Typical art resources for teachers offer discrete art activities, but these don't carry children or teachers into the practice of using the languages of art. This resource offers guidance for teachers to create space, time, and intentional processes for children's exploration and learning to use art for asking questions, offering insights, exploring hypotheses, and examining experiences from unfamiliar perspectives.

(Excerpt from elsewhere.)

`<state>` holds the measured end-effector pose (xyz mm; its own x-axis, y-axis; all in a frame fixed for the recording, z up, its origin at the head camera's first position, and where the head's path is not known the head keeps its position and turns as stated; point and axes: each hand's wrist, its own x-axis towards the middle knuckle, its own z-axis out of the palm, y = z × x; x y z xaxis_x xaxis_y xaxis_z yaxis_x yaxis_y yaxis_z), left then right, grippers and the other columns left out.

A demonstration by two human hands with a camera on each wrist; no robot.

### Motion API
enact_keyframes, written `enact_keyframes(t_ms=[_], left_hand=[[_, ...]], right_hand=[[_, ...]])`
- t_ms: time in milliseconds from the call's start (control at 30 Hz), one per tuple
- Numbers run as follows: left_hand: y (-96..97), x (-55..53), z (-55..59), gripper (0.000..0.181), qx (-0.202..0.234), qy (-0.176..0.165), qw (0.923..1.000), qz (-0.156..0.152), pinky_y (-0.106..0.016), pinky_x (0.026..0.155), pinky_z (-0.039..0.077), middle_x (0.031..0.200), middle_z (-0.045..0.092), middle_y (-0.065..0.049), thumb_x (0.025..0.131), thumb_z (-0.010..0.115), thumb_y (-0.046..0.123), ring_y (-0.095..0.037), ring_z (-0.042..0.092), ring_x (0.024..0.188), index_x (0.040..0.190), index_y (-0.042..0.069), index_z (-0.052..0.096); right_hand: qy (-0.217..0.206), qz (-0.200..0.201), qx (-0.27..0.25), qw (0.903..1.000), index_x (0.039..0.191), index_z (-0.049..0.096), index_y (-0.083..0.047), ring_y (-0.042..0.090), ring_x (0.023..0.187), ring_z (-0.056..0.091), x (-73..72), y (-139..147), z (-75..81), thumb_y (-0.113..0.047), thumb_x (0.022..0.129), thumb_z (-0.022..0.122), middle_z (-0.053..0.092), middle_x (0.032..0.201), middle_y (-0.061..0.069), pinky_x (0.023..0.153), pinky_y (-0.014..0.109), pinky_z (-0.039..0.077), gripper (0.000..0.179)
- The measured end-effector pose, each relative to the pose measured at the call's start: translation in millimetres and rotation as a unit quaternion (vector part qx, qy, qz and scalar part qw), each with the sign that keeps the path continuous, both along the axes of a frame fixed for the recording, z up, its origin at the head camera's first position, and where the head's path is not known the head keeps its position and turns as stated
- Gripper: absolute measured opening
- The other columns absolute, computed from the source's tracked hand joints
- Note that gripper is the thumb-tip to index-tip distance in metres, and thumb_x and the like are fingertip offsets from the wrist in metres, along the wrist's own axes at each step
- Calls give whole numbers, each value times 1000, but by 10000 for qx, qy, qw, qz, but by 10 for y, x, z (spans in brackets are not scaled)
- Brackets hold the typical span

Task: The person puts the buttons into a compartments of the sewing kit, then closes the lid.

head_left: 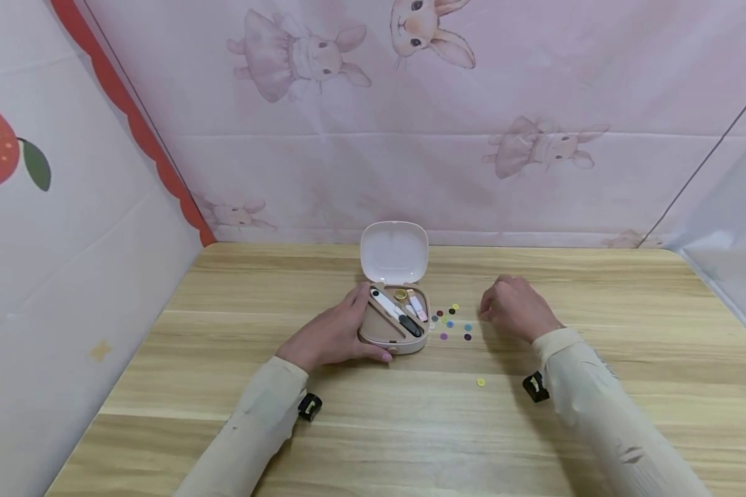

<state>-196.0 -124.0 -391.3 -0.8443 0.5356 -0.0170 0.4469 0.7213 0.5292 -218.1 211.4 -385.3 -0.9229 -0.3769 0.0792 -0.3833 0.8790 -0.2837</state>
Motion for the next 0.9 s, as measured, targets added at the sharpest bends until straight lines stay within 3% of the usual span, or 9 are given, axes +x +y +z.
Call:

Inspired by an approach to teaching and learning born in Reggio Emilia, Italy, The Language of Art, Second Edition, includes:

  • A new art exploration for teachers to gain experience before implementing the practice with children
  • Advice on setting up a studio space for art and inquiry
  • Suggestions on documenting children's developing fluency with art media and its use in inquiry
  • Inspiring photographs and ideas to show you how inquiry-based practices can work in any early childhood setting

Ann Pelo is a teacher educator, program consultant, and author whose primary work focuses on reflective pedagogical practice, social justice and ecological teaching and learning and the art of mentoring. Currently, Pelo consults early childhood educators and administrators in North America, Australia, and New Zealand on inquiry-based teaching and learning, pedagogical leadership, and the necessary place of ecological identity in children's—and adults'—lives. She is the author of several books including the first edition of The Language of Art and co-author of Rethinking Early Childhood Education.